Shareholders should be given more powers to have the final say on executive pay, where it has disconnected from exceptional performance according to the CBI. In its response to the government’s consultation on corporate governance the CBI has said that there never been more important time to build public trust in business.
Its recommendations include:
Executive Pay: A binding vote regime should be triggered if a company either loses the shareholder advisory vote on remuneration outcomes or has faced a significant vote against this resolution in two consecutive years;
Pay ratios: Must focus on the trends within a company’s UK workforce - showing how the variance between executive pay and average worker pay is changing over time;
Stakeholder voices: Companies should be able to take a tailored approach but required to report how they are engaging with and taking action on behalf of their stakeholders;
Private companies: Businesses of sufficient scale – over 1000 employees - should be subject to high standards of corporate governance. Government should measure its approach against several key tests – proportionality; avoiding duplication and creating a tailored approach.
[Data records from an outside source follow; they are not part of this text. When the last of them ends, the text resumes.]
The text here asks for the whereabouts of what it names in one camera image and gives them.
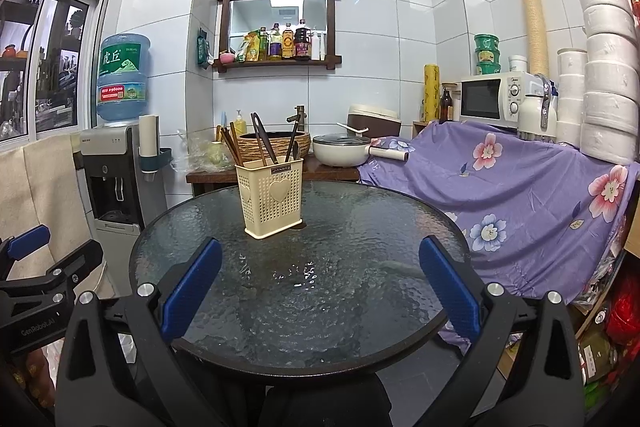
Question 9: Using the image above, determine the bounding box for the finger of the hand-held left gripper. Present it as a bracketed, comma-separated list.
[0, 226, 52, 279]
[49, 238, 104, 292]

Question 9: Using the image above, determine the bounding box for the red plastic bag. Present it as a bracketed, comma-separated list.
[607, 277, 640, 348]

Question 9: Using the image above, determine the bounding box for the stack of large paper rolls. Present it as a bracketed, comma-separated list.
[559, 0, 640, 165]

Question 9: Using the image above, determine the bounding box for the woven pattern basin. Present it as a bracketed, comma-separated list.
[237, 132, 313, 164]

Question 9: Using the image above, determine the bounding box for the white and teal cup dispenser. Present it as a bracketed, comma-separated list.
[138, 114, 173, 174]

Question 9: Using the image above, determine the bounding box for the dark soy sauce bottle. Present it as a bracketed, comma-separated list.
[294, 19, 312, 60]

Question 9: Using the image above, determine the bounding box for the purple floral cloth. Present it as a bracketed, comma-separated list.
[357, 121, 640, 343]

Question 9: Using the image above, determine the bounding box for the clear plastic bag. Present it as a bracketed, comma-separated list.
[172, 129, 238, 172]

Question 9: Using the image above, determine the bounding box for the grey water dispenser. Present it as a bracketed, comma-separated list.
[80, 127, 168, 238]

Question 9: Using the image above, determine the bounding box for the tall stack of paper cups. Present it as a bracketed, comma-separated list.
[518, 0, 551, 78]

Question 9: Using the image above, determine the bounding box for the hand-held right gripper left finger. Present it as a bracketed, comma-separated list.
[55, 237, 223, 427]

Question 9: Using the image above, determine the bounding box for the sliding window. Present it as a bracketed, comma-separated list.
[0, 0, 111, 152]

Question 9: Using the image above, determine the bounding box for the white microwave oven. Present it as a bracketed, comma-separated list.
[459, 71, 543, 128]

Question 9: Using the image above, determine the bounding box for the white thermos jug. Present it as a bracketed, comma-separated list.
[517, 74, 558, 142]

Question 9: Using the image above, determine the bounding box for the green hanging packet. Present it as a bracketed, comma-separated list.
[195, 27, 210, 70]

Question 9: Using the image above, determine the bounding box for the white and brown rice cooker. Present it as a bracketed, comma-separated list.
[346, 104, 402, 138]

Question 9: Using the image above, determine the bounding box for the cream plastic utensil holder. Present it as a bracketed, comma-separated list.
[235, 157, 306, 240]

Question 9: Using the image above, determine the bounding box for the bamboo style faucet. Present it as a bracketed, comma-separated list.
[286, 105, 307, 135]

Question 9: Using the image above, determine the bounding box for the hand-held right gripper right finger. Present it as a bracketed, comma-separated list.
[419, 235, 586, 427]

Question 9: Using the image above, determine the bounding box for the blue water jug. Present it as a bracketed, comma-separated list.
[96, 33, 152, 124]

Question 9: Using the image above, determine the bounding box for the stack of small paper rolls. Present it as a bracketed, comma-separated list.
[556, 48, 590, 148]

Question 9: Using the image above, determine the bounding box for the yellow film roll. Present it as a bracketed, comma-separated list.
[423, 64, 442, 122]

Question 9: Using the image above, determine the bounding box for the wooden storage shelf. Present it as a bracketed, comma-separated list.
[570, 227, 640, 413]

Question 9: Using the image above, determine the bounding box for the yellow seasoning packet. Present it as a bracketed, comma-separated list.
[235, 32, 261, 62]

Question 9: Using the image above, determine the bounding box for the wooden framed mirror shelf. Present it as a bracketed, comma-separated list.
[215, 0, 343, 72]

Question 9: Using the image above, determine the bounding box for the cream pan with glass lid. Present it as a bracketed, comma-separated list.
[311, 133, 410, 168]
“Good corporate governance is an essential ingredient for trust between business and society,” said Paul Drechsler CBE, CBI President. “But we know from recent events that many people feel business plays by a different set of rules. So whether it’s on executive pay or listening to key stakeholders, we know we need to do more.
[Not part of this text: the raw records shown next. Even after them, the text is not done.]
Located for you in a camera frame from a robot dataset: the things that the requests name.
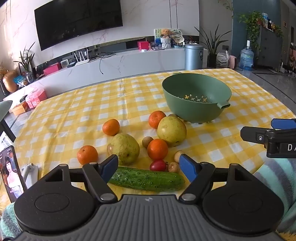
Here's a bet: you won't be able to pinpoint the red cherry tomato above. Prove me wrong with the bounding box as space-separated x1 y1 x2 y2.
150 160 167 172

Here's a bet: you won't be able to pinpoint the brown kiwi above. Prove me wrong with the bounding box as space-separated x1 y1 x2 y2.
142 136 154 148

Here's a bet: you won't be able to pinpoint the green plant in glass vase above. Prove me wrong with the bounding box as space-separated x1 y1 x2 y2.
13 42 36 80

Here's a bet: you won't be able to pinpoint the white plastic bag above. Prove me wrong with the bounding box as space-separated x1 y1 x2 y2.
216 51 229 68

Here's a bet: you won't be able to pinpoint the blue-grey trash can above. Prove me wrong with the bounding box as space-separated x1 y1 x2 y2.
184 43 204 70

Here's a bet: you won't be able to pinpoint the black cable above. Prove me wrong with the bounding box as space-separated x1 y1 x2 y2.
89 52 116 75

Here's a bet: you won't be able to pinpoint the smartphone with lit screen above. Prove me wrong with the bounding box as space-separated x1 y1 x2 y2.
0 145 25 203

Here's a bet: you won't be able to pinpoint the blue snack packet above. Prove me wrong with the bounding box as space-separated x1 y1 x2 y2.
14 75 29 87

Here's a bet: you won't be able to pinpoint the blue picture card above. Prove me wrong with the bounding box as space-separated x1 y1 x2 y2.
154 29 163 47

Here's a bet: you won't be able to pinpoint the round paper fan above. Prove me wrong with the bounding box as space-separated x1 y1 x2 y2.
171 28 185 44

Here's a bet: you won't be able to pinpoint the green colander bowl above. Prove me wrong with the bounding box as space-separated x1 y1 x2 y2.
162 72 232 123

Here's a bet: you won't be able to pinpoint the copper round vase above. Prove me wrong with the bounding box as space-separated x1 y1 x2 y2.
2 70 20 93

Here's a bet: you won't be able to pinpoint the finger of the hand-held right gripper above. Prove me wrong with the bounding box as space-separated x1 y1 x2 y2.
240 126 266 144
271 119 296 130

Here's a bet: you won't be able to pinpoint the yellow checked tablecloth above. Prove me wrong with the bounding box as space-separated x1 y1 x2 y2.
14 68 296 186

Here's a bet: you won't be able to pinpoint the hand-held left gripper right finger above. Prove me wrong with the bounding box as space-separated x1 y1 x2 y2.
179 154 253 202

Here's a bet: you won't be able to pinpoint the hanging green vine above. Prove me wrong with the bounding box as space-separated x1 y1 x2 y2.
217 0 235 18

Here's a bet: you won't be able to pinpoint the green cucumber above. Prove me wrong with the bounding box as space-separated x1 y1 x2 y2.
108 166 186 192

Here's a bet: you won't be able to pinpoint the orange cardboard box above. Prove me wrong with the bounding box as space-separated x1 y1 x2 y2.
11 101 29 116

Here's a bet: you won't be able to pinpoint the pink storage boxes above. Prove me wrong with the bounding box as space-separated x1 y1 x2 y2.
25 89 48 109

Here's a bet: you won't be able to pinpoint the white router with antennas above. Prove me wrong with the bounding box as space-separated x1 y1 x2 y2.
74 49 91 66

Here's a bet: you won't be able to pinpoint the black curved television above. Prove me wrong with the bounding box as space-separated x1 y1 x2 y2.
34 0 123 51

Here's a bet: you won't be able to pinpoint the potted snake plant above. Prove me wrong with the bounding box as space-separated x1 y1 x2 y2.
194 24 232 68

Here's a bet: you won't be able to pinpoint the grey drawer cabinet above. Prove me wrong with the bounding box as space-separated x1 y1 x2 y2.
257 24 284 69

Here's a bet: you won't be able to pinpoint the white phone stand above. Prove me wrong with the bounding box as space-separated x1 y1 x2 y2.
21 163 40 189

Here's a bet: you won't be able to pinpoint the green padded chair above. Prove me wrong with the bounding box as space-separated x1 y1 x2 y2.
0 101 16 145

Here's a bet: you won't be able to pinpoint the orange mandarin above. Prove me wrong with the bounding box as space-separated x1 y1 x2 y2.
102 119 120 136
77 145 99 165
147 139 169 161
148 111 167 129

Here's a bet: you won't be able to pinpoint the trailing ivy plant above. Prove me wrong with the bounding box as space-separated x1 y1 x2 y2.
236 10 265 47

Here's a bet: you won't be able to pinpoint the yellow-green pear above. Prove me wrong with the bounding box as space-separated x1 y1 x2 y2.
157 116 187 147
109 133 140 166

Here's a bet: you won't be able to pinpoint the white marble media console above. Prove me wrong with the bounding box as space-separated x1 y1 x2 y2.
3 47 210 105

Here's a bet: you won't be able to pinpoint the pink box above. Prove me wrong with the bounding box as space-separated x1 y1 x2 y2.
43 63 62 75

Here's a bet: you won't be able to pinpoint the blue water jug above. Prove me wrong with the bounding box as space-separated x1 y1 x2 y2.
239 40 254 71

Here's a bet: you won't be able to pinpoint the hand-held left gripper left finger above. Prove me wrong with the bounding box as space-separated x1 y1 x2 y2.
44 154 119 203
“At the CBI, we’ve been listening to our members and two points are raised time and time again about the government’s proposals. Firstly, businesses get it. They want to make progress now and take action on reward, reputation and the value of business in society. And secondly, many are already scrutinising how well they measure up.
“It’s not just about the rules we play by, it’s about leadership,” he added. “We as business leaders know that it’s about our behaviours and the actions we take. Now is the time for us to stand up and show great leadership in these changing - and challenging - times.”
Meanwhile, in it’s response to the green paper, the CIPD says a major re-think of corporate governance is needed. Chief on its list of priorities is to improve CEO pay transparency and ensure boards recognise their broader responsibility towards the workforce when decisions on executive pay and business investment are made.
This message was made jointly by the CIPD and the High Pay Centre. The groups point out that if FTSE 100 CEO pay continues to increase at the same rate for the next 20 years as it has for the last two decades, the average ratio between CEO and average pay would increase from about 129:1 to more than 400:1.
The joint response, which marks the start of a formal partnership between the CIPD and High Pay Centre to advocate fairer and more ethical approaches to pay and reward, recommends that:
•All publicly listed companies should be required to publish the ratio between the pay of their CEO and median pay in their organisation.
•All publicly listed companies should be required to have at least one employee representative on their remuneration committee.
•All publicly listed companies should be required to establish a standalone human capital development sub-committee, chaired by the HR director, with the same standing as all board sub-committees.
•The Government should set voluntary human capital (workforce) reporting standards to encourage all publicly listed organisations to provide better information on how they invest in, lead and manage their workforce for the long-term.
“This green paper provides an opportunity to think differently about how UK plc can lead the way in post Brexit Britain,” notes CIPD chief executive Peter Cheese. “Current levels of executive pay undermine both trust and sustainability. Fiddling around the edges of the current system won’t provide the solutions we need for an innovative, productive and leading economy. We are encouraged by and supportive of the recent announcement by the FRC of the need for a wider review of corporate governance codes to better reflect modern business realities.
“Let’s create a new system, where decisions about executive pay are taken within a different context, one which places the firm’s human capital development – or workforce – at the heart of Board decision making,” he concludes.